“好好,舒展眉頭笑哈哈,有小蘭保護,我是不會怕的。”
他眉開眼笑得走了。
顏如玉問霍長鶴:“王爺以為如何?”
“你方才說得對,靈位是真的,供品是真的,不代表他這個人就完全真誠。”
蔣跑跑擰眉:“我就覺得他說得……都挺合理,但是太巧。”
銀錠點頭:“我也是這個意思。”
顏如玉目光在他們臉上一掠:“你們都忘了?我畫過畫像,讓你們記過,怎麼方才都沒有注意嗎?”
兩人面面相覷——還真沒有,現在是晚上,李肅歸又是後來的,李四先到,注意力都在李四身上。
李肅歸來的時候,也沒注意他的身形外貌,只聽他講話了。
顏如玉指指自己肩膀:“跑跑,你是不是傷了他這裡?”
“對,沒錯。”
顏如玉又問:“剛才李王林進來的時候,你們發現了嗎?”
“發現什麼?”
霍長鶴接過話:“他腰側有一塊玉佩,玉佩上有三個玉珠。”
“正是,”顏如玉點頭,“你和李在彪,從小木屋裡,也撿回一顆小玉珠。”
蔣跑跑眸光驟變:“王妃,您是說他們……”
顏如玉拿出那顆玉珠,別人可能看不出,看玉只能顏色之類,但她可以看得更透。
李王林玉佩上那三顆玉珠,其中有一顆,和其它的並不一樣。
應該是後來配上的。
除了珠子,玉佩上的繩結也有開啟重新編過的痕跡,雖然極為細微,但還是能看得出,開啟,把新配的玉珠編進去,不可能和原來完全一模一樣。
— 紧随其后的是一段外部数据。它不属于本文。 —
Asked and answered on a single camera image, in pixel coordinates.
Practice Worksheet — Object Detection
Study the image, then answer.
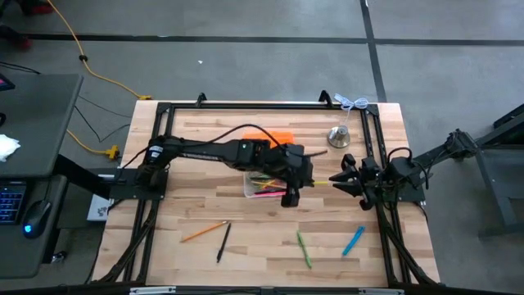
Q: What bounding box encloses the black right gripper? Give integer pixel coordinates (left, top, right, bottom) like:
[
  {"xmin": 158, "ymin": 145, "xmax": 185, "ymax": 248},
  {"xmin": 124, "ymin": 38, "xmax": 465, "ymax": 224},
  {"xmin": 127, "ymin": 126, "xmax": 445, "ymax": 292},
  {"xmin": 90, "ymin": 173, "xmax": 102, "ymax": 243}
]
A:
[{"xmin": 328, "ymin": 153, "xmax": 390, "ymax": 211}]

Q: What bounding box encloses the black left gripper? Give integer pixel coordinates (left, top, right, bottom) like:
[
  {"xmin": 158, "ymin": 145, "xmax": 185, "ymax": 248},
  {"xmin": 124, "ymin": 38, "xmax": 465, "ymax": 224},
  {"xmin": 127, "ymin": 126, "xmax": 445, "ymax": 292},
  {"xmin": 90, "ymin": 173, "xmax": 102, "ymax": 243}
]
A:
[{"xmin": 264, "ymin": 143, "xmax": 316, "ymax": 191}]

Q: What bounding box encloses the natural wooden pencil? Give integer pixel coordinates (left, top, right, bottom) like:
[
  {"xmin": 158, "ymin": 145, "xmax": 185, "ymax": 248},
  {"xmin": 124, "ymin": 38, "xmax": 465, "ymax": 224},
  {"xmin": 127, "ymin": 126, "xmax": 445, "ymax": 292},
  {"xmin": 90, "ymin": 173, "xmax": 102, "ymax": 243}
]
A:
[{"xmin": 250, "ymin": 179, "xmax": 287, "ymax": 190}]

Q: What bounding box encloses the clear plastic supply box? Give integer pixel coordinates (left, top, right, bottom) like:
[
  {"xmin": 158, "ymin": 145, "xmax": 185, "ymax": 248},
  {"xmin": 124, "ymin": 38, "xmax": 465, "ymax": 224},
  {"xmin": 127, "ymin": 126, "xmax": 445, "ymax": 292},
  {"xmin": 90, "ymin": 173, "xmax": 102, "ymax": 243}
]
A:
[{"xmin": 243, "ymin": 170, "xmax": 288, "ymax": 200}]

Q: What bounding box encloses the blue highlighter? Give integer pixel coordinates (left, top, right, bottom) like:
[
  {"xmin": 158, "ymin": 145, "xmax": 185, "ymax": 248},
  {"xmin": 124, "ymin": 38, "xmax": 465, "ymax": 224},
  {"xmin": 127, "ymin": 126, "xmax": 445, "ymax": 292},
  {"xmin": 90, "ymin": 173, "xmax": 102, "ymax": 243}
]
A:
[{"xmin": 341, "ymin": 225, "xmax": 366, "ymax": 257}]

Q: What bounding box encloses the green highlighter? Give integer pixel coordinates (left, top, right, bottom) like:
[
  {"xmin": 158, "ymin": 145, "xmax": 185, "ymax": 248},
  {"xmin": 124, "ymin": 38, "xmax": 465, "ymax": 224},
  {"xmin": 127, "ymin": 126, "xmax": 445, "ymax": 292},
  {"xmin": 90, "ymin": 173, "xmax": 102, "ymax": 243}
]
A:
[{"xmin": 296, "ymin": 230, "xmax": 313, "ymax": 270}]

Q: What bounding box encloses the black pen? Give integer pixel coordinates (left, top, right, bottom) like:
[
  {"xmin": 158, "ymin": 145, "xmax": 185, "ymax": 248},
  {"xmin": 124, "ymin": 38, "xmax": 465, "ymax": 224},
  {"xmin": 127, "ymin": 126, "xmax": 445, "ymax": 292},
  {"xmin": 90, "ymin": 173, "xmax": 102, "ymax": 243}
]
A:
[{"xmin": 216, "ymin": 222, "xmax": 233, "ymax": 264}]

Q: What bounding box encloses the orange pencil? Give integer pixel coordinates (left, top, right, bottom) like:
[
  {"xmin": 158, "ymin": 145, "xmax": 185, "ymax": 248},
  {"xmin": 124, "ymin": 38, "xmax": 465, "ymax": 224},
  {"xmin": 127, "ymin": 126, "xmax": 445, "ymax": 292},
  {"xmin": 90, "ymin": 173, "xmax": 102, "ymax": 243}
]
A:
[{"xmin": 180, "ymin": 220, "xmax": 229, "ymax": 243}]

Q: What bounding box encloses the orange plastic box lid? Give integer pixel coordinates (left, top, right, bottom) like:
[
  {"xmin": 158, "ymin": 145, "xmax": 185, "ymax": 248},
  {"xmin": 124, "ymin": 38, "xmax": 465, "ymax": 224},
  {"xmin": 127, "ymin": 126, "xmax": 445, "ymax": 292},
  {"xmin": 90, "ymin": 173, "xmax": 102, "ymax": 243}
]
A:
[{"xmin": 242, "ymin": 130, "xmax": 296, "ymax": 149}]

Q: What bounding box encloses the white printed box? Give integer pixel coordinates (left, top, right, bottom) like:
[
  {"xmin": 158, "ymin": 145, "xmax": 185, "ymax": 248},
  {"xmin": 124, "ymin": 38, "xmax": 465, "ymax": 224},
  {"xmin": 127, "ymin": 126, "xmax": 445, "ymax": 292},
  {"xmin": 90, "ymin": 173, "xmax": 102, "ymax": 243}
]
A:
[{"xmin": 87, "ymin": 193, "xmax": 112, "ymax": 223}]

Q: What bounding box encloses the brass cylinder on round base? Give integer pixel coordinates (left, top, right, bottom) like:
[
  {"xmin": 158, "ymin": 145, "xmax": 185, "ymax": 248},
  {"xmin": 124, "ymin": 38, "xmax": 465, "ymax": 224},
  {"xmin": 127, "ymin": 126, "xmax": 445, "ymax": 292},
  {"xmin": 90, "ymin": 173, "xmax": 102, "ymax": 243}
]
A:
[{"xmin": 327, "ymin": 125, "xmax": 352, "ymax": 149}]

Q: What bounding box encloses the black side table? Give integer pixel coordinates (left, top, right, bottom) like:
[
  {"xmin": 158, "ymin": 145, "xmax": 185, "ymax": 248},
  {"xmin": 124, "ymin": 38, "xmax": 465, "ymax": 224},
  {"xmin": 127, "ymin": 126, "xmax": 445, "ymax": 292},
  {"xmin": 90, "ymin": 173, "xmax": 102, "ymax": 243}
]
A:
[{"xmin": 451, "ymin": 102, "xmax": 524, "ymax": 241}]

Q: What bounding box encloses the black computer mouse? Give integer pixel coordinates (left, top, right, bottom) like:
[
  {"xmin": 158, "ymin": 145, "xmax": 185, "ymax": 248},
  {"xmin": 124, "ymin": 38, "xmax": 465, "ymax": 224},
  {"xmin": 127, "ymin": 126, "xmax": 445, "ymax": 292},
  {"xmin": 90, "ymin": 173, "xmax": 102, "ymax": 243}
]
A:
[{"xmin": 22, "ymin": 199, "xmax": 53, "ymax": 240}]

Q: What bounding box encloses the black office desk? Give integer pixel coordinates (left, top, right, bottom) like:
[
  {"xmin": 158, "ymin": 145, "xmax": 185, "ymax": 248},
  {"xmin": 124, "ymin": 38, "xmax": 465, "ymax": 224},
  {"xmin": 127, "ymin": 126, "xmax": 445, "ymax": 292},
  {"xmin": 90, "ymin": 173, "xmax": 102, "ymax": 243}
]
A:
[{"xmin": 0, "ymin": 72, "xmax": 85, "ymax": 280}]

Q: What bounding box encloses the backlit computer keyboard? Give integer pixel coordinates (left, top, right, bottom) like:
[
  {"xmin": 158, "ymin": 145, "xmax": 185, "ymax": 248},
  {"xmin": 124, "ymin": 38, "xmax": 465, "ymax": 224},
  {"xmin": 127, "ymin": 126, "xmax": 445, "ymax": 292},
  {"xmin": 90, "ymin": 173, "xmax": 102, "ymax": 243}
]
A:
[{"xmin": 0, "ymin": 181, "xmax": 26, "ymax": 225}]

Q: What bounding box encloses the white crumpled tissue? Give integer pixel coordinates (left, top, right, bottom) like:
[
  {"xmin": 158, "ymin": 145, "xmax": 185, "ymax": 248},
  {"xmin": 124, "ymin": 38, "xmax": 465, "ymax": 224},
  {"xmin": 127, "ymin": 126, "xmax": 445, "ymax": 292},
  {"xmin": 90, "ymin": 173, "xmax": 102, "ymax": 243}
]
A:
[{"xmin": 0, "ymin": 134, "xmax": 21, "ymax": 163}]

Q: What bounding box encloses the dark device with pink light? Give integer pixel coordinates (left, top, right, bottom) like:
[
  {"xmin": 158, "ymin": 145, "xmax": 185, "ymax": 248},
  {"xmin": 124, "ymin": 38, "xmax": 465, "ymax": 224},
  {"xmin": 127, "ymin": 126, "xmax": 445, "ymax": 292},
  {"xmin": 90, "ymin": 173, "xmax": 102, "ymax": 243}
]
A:
[{"xmin": 0, "ymin": 72, "xmax": 16, "ymax": 93}]

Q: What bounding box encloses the person's foot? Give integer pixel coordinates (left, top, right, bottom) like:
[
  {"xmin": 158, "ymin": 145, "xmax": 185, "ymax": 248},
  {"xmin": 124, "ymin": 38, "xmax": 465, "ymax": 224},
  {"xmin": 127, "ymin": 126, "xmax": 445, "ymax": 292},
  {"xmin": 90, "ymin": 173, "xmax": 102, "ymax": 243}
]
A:
[{"xmin": 0, "ymin": 24, "xmax": 34, "ymax": 51}]

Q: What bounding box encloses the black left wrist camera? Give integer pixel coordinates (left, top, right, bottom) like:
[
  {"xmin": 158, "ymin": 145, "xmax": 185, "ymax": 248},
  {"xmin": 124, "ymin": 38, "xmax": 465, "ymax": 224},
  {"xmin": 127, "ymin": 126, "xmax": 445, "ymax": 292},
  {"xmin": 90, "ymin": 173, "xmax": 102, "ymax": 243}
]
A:
[{"xmin": 280, "ymin": 187, "xmax": 301, "ymax": 209}]

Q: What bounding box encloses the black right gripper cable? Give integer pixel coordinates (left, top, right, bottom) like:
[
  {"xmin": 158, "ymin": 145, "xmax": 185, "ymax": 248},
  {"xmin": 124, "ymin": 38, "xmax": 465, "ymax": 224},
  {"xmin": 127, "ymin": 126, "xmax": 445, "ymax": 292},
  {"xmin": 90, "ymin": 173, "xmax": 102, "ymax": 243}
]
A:
[{"xmin": 386, "ymin": 146, "xmax": 430, "ymax": 190}]

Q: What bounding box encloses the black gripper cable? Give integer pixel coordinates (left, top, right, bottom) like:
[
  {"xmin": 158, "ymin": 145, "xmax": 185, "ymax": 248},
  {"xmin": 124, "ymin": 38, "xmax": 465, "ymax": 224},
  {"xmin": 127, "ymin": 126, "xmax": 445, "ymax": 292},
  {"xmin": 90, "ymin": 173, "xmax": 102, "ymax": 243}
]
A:
[
  {"xmin": 120, "ymin": 124, "xmax": 329, "ymax": 170},
  {"xmin": 386, "ymin": 146, "xmax": 430, "ymax": 190}
]

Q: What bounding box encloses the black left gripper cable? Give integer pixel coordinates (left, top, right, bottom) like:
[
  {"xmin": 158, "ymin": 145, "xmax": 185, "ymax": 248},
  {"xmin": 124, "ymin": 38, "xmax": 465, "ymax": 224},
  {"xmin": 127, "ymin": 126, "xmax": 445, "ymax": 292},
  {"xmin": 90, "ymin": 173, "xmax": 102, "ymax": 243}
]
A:
[{"xmin": 120, "ymin": 124, "xmax": 329, "ymax": 170}]

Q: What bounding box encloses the white cable bundle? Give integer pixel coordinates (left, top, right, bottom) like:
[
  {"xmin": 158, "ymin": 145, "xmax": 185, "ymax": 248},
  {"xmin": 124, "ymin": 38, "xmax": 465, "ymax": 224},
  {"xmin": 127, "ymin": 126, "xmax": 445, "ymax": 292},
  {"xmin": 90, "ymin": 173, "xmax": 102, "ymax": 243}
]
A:
[{"xmin": 333, "ymin": 93, "xmax": 369, "ymax": 128}]

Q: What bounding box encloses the black aluminium table frame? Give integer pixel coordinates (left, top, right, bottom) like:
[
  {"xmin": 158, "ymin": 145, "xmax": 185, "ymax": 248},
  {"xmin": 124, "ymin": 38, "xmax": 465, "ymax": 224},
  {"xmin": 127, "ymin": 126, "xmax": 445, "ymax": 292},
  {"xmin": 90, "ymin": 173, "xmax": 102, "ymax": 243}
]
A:
[{"xmin": 92, "ymin": 89, "xmax": 441, "ymax": 295}]

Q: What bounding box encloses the silver metal bracket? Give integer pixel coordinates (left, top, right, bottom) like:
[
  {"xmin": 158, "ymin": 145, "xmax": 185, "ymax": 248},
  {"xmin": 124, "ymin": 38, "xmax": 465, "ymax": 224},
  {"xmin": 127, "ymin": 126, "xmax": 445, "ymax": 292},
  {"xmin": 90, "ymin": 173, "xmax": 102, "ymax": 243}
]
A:
[
  {"xmin": 359, "ymin": 288, "xmax": 405, "ymax": 295},
  {"xmin": 129, "ymin": 286, "xmax": 177, "ymax": 295}
]

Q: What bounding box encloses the yellow extension cable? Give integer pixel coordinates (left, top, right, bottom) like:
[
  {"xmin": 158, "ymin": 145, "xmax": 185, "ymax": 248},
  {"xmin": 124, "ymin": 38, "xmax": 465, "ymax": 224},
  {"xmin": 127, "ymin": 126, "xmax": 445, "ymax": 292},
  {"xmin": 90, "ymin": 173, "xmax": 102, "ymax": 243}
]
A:
[{"xmin": 45, "ymin": 0, "xmax": 153, "ymax": 161}]
更關鍵的是,她方才切換眼睛狀態,看到李肅歸肩膀上的傷。
所以,這對父子,絕對沒有說實話。
至少,與李在彪朋友的死,脫不了干係。
那六具屍首究竟是怎麼回事,他們撒謊。
“先以靜制動,明日,看他們還會如何。”
“是。”
三人退去,回到廂房。
顏如玉把對李家父子的懷疑對霍長鶴說了,霍長鶴冷笑一聲:“老宰輔已故去,誰知道這其中究竟如何,他們說什麼,就是什麼。”